On Thursday, the Firearms Policy Coalition (FPC) filed a lawsuit against California for the law that bans carry of firearms in the state by out-of-state residents. The case, Hoffman v. Bonta, filed on behalf of three out-of-state gun owners, is just one of several that FPC and the FPC Action Fund (FPCAC) are currently litigating in California on behalf of lawful gun owners.

“California’s unconstitutionally restrictive scheme provides no path for non-residents to carry a firearm lawfully in public at all,” the complaint states. “As a result, individuals like Plaintiffs Hoffman, Orrin and Sensiba, who have been issued carry licenses in their respective home states (and are allowed by other states that either do not require a license, or which offer reciprocity based upon the license(s) they hold), are barred from lawfully carrying a firearm in public for self-defense when they visit California.”

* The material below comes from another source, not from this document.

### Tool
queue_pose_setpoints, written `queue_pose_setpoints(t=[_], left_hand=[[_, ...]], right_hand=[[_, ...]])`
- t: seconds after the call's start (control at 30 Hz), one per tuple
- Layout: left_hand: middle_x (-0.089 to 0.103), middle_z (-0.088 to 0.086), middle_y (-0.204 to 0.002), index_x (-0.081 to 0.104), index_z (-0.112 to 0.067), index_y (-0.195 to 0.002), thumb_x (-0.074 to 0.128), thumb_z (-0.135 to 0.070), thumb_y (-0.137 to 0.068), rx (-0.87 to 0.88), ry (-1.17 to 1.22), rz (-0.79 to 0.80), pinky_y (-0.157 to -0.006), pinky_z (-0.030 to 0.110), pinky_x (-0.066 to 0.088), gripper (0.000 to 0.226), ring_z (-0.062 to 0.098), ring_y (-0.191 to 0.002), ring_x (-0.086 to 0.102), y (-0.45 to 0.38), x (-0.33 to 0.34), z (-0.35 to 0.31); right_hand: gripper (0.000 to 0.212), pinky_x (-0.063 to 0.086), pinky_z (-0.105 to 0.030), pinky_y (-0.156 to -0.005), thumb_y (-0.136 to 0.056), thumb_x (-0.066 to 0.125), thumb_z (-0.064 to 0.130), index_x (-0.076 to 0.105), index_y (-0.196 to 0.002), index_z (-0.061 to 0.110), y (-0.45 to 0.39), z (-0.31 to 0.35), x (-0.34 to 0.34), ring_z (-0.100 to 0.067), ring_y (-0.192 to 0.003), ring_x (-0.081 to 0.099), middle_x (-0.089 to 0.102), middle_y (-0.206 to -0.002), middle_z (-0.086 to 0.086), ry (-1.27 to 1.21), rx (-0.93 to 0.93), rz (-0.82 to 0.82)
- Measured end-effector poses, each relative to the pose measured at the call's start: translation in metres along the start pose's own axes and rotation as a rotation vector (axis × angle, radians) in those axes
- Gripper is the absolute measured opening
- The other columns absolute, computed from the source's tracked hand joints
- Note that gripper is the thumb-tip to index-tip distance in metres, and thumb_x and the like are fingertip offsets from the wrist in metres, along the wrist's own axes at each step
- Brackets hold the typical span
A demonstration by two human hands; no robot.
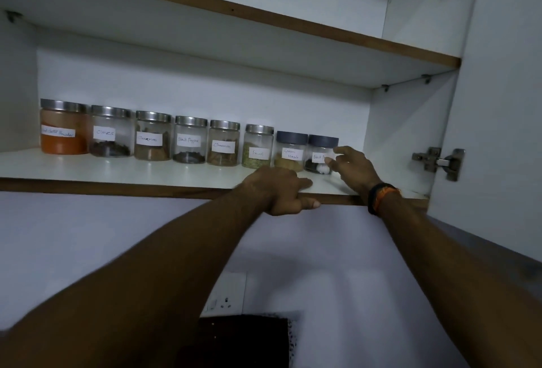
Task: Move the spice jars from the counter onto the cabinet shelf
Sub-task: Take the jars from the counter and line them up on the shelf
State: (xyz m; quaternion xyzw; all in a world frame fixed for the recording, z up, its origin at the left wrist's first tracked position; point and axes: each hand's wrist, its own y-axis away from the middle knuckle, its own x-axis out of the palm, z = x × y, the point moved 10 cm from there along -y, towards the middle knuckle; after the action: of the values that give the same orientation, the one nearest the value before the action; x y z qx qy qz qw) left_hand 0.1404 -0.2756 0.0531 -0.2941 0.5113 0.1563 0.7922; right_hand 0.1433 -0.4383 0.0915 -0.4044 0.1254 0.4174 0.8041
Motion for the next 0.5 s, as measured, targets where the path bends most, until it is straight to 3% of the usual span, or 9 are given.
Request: queue_pose_setpoints(t=[0.07,0.17,0.3,0.4,0.5], left_hand=[[0.052,0.01,-0.148,0.035,-0.03,-0.153,0.021,-0.073,-0.095,-0.021,-0.033,-0.02,-0.101,0.049,0.043,0.073,0.03,-0.135,0.049,0.003,-0.001,-0.001],[0.057,0.008,-0.143,0.043,-0.026,-0.147,0.024,-0.068,-0.098,-0.094,-0.009,-0.075,-0.1,0.049,0.042,0.068,0.03,-0.129,0.054,0.014,-0.003,-0.003],[0.064,0.008,-0.127,0.051,-0.017,-0.131,0.04,-0.046,-0.1,-0.153,0.004,-0.245,-0.096,0.044,0.04,0.044,0.029,-0.112,0.061,0.038,-0.009,-0.02],[0.05,0.011,-0.146,0.042,-0.013,-0.144,0.053,-0.035,-0.092,-0.113,0.04,-0.328,-0.112,0.044,0.031,0.058,0.029,-0.131,0.047,0.068,-0.005,-0.037],[0.038,0.015,-0.157,0.041,-0.012,-0.149,0.059,-0.029,-0.091,-0.066,0.174,-0.375,-0.121,0.046,0.02,0.063,0.033,-0.144,0.033,0.106,0.0,-0.05]], right_hand=[[0.039,0.048,-0.039,-0.106,-0.099,0.064,0.031,0.062,-0.134,0.012,0.031,0.009,-0.008,-0.026,-0.121,0.06,0.064,-0.133,-0.007,-0.078,-0.026,-0.067],[0.027,0.05,-0.029,-0.095,-0.097,0.066,0.024,0.07,-0.122,0.014,0.079,0.02,-0.014,-0.019,-0.112,0.063,0.069,-0.123,-0.003,-0.133,-0.084,-0.154],[0.02,0.05,-0.022,-0.088,-0.095,0.066,0.012,0.073,-0.114,0.015,0.137,0.031,-0.015,-0.009,-0.098,0.062,0.066,-0.116,-0.001,-0.146,-0.166,-0.295],[0.015,0.054,-0.021,-0.085,-0.095,0.066,0.009,0.075,-0.107,0.014,0.174,0.031,-0.003,-0.007,-0.094,0.064,0.069,-0.111,0.001,-0.186,-0.17,-0.335],[0.016,0.048,-0.005,-0.076,-0.095,0.064,0.007,0.077,-0.102,0.015,0.206,0.023,0.031,-0.001,-0.09,0.064,0.07,-0.107,0.003,-0.229,-0.109,-0.248]])
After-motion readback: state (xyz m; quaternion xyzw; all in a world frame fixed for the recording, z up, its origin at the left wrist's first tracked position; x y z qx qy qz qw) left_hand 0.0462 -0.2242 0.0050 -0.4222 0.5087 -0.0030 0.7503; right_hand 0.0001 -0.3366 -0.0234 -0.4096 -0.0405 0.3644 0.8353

Cody J. Wisniewski, FPCAC president and FPC counsel, said the restriction is just one more example of California leaders believing they are above the law.

“California’s ban on firearm carry by non-residents is blatantly unconstitutional,” Wisniewski said in a press release announcing the lawsuit. “Whether California likes it or not, the United States Constitution requires the State to allow non-residents the ability to exercise their natural, fundamental right to bear arms. We again look forward to reminding California that it is not above the Constitution.”

The complaint, which was filed in the United States District Court for the Southern District of California, makes the point that rights covered under the Second Amendment are no less important than other rights enumerated in the Constitution and Bill of Rights.

“This ban is unconstitutional,” the complaint stated. “Individuals like Plaintiffs do not lose protection of their rights under the First Amendment’s speech or religion clauses when they cross state lines. Nor do they lose their protection under the Fourth Amendment’s prohibition on unreasonable searches and seizures. The likewise do not surrender their Second Amendment protected rights when they travel outside their home state.”

The California government, which has never accepted the 2022 Supreme Court Bruen ruling, will, of course, fight the lawsuit with thousands of dollars of taxpayer money—much of it paid by lawful gun owners who live in the state.

It’s evident that the FPC has a pretty strong case. In fact, in a 2023 case concerning a New Hampshire permit holder who was arrested in Massachusetts a district court judge ruled in favor of the man who had been arrested for carrying his firearm in Massachusetts.

“A law-abiding resident of New Hampshire who is exercising his constitutional right should not become a felon by exercising that right while he is traveling through Massachusetts merely because he has not obtained a Massachusetts license to carry, which now, under the holding of Bruen, has to be issued to an applicant unless the applicant is otherwise disqualified,” the judge wrote in his ruling in Commonwealth v. Dean. F. Donnell. “The court can think of no other constitutional right which a person loses simply by traveling beyond his home state’s border into another state continuing to exercise that right and instantaneously becomes a felon subject to a mandatory minimum sentence of incarceration.”